Part of the sleep challenge stems from the 2005 changes in the hours-of-service regulations, including the requirement that any split sleeper-berth schedule include one segment of at least eight hours in the bunk.

Kevin Sr. says it’s still more like being on vacation than being on the clock. “I’ve gotten to see buffalo, and I saw a bald eagle in Oregon last week,” he says.

Jo Ann Withers agrees that work doesn’t feel like work when the team relationship is good. “When people ask us when we’re coming off the road, we tell them we’re not,” she says. “We like what we do, we’re proud of what we do, and we’re good at what we do.”


Solo vs. team
Phil and Diane Madsen, together for 12 years, have spent the past five on the road. Moving from separate careers to shared space and success was a surprisingly easy transition, they say. “There are a fair number of couples we know that express amazement at this arrangement,” Phil says.

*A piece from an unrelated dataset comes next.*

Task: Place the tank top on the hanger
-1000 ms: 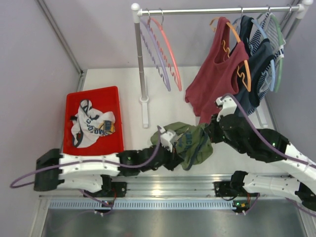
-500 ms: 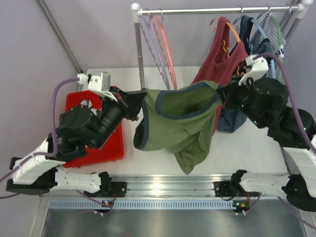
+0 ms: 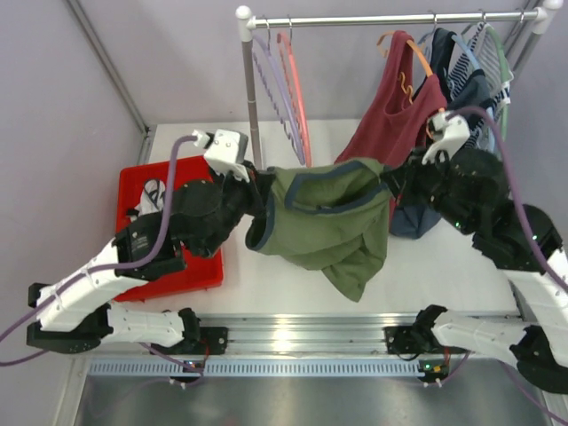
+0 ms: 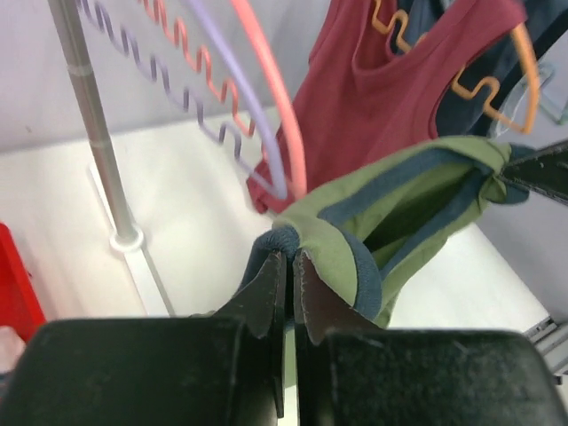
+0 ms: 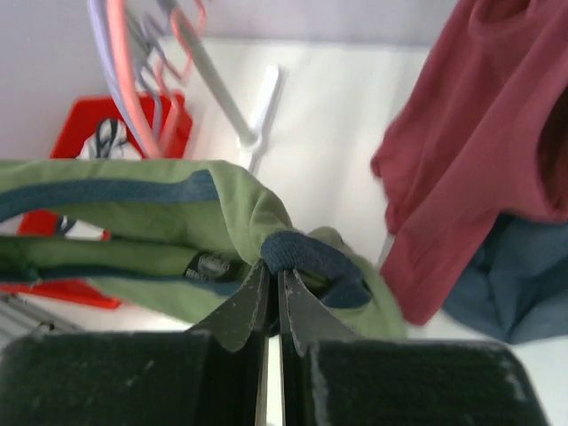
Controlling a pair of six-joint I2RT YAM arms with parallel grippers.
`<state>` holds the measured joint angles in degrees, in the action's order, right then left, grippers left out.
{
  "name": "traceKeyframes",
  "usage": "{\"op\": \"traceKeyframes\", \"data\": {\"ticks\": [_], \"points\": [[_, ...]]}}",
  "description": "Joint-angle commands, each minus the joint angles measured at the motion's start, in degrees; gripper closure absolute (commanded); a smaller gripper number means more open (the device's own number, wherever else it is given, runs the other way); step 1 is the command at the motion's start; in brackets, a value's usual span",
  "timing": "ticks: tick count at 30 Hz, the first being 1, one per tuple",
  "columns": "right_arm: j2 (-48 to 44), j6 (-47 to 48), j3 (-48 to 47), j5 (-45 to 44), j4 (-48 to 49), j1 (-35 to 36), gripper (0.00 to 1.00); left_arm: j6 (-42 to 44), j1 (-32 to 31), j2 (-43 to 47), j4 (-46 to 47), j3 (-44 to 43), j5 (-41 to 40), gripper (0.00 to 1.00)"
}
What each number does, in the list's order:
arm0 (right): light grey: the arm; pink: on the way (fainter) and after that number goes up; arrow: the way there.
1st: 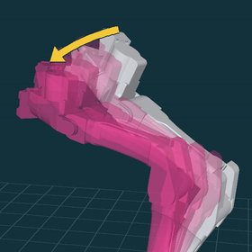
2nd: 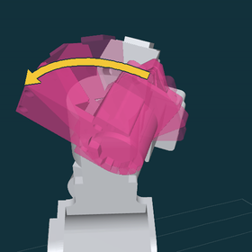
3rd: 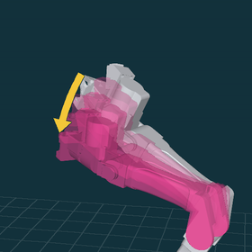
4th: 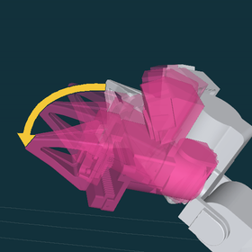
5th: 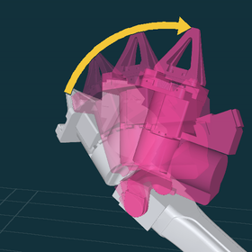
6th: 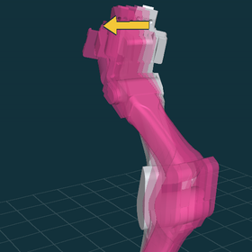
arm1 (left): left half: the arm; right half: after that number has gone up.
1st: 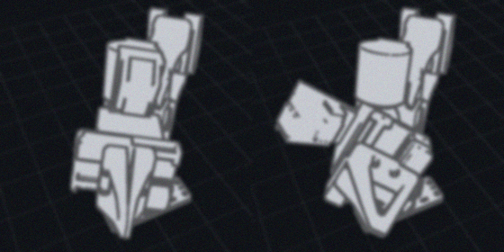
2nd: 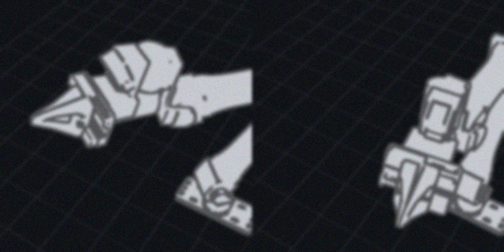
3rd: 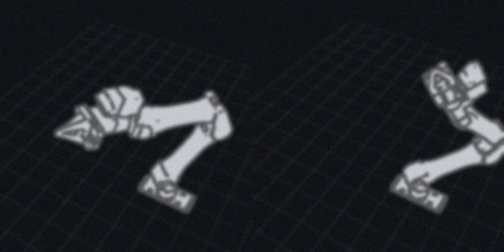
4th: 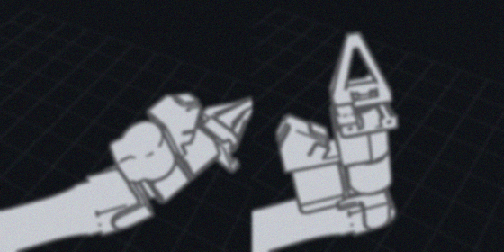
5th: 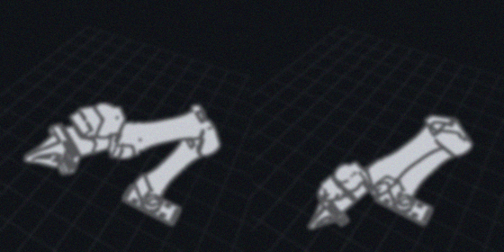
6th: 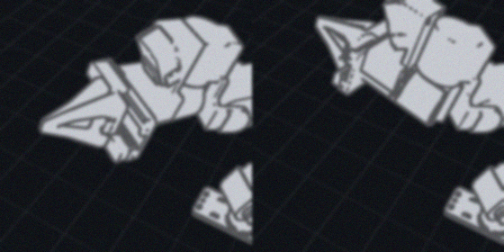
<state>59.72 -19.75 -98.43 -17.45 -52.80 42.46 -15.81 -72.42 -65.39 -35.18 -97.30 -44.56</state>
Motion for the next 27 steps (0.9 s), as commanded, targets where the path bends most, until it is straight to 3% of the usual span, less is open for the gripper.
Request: {"op": "traceKeyframes", "data": {"ticks": [1, 5, 9, 15, 18, 22, 27], "points": [[-9.7, -7.7, 17.0, 5.9, 1.7, -0.8, 1.0, -10.3, 2.8, 4.6, -1.9, 12.8, 9.6, 1.0], [-19.5, -14.4, 36.7, 13.0, 1.6, -0.9, 1.0, -19.1, 2.8, 9.0, 1.3, 26.1, 15.9, 1.0], [-20.2, -17.4, 50.5, 19.0, 4.8, -0.8, 1.0, -24.4, 5.4, 9.1, 5.8, 37.4, 18.0, 1.0], [-7.0, -19.9, 51.6, 18.6, 16.4, -2.1, 0.99, -24.3, 21.0, 9.0, 16.0, 51.7, 31.4, 1.0], [-0.2, -21.3, 50.7, 21.5, 23.8, -2.8, 0.9, -23.1, 26.3, 8.3, 17.1, 54.9, 35.2, 1.0], [0.8, -20.0, 50.4, 18.7, 25.4, -3.8, 0.82, -21.8, 28.5, 6.4, 17.7, 56.2, 37.0, 1.0], [-5.0, -16.1, 55.6, 21.5, 24.1, -13.0, 0.79, -20.9, 31.2, 4.4, 18.7, 57.2, 38.9, 1.0]]}}
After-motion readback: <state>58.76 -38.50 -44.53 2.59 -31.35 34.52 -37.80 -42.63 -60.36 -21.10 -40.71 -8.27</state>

Trust is critical to their professional and personal relationship, Diane says. “You have a sense of security when you have a trusted driver in the truck.”

“You’re less vulnerable because there’s someone here to look out for your best interests,” Phil says.

Thomas and Jo Ann Withers, leased to Prime, didn’t enter team driving with the built-in trust that is the backbone of a marriage. The Withers were a driving team before they were a couple, according to Thomas.

Still, they echo the Madsens’ sentiment. “While you’re sleeping back there, trusting the person who is driving is necessary, and not everyone can do that,” Jo Ann says.

“Both of us have driven solo,” Thomas says. “When we started driving as a team it was strictly business, but we built a relationship out of it.”

The transition from solo to team driving isn’t easy. “I had to change my ways a lot,” Thomas says, “because I had been driving longer than she had. I had to humble myself to where the work that she does is just as important as what I do.”

“If they’re a new team, we do spend more time with them as it relates to how to manage time and how to deal with another associate within the truck,” says Dan Van Alstine of Schneider National.

In a Truckers News survey, only 19 percent of solo drivers said they would consider team driving. More than half the drivers who would consider it were married, but Thomas recommends they think twice.

“I wouldn’t suggest a driver trying to talk his wife into coming out on the road if she’s not in the profession to begin with,” he says. He and Jo Ann have been successful at it, he says, because they both chose trucking as a profession before they chose each other.


Tax rules for teams
Husband-wife owner-operator teams have the simplest arrangement for income-tax purposes because both incomes count as one.

Unmarried owner-operator teams have two options for structuring their business relationship for tax purposes, says John Turner, CPA at The Trucker’s Accountant in Houston. “They have to do something to show that they are partners, or they have to hire the other person as an employee,” he says.

If the team declares a general partnership, each driver is taxed like a sole proprietor. The other option requires one driver to be responsible for payroll and related taxes and liable for the team’s lease to a company. The ensuing paperwork means extra time and expense.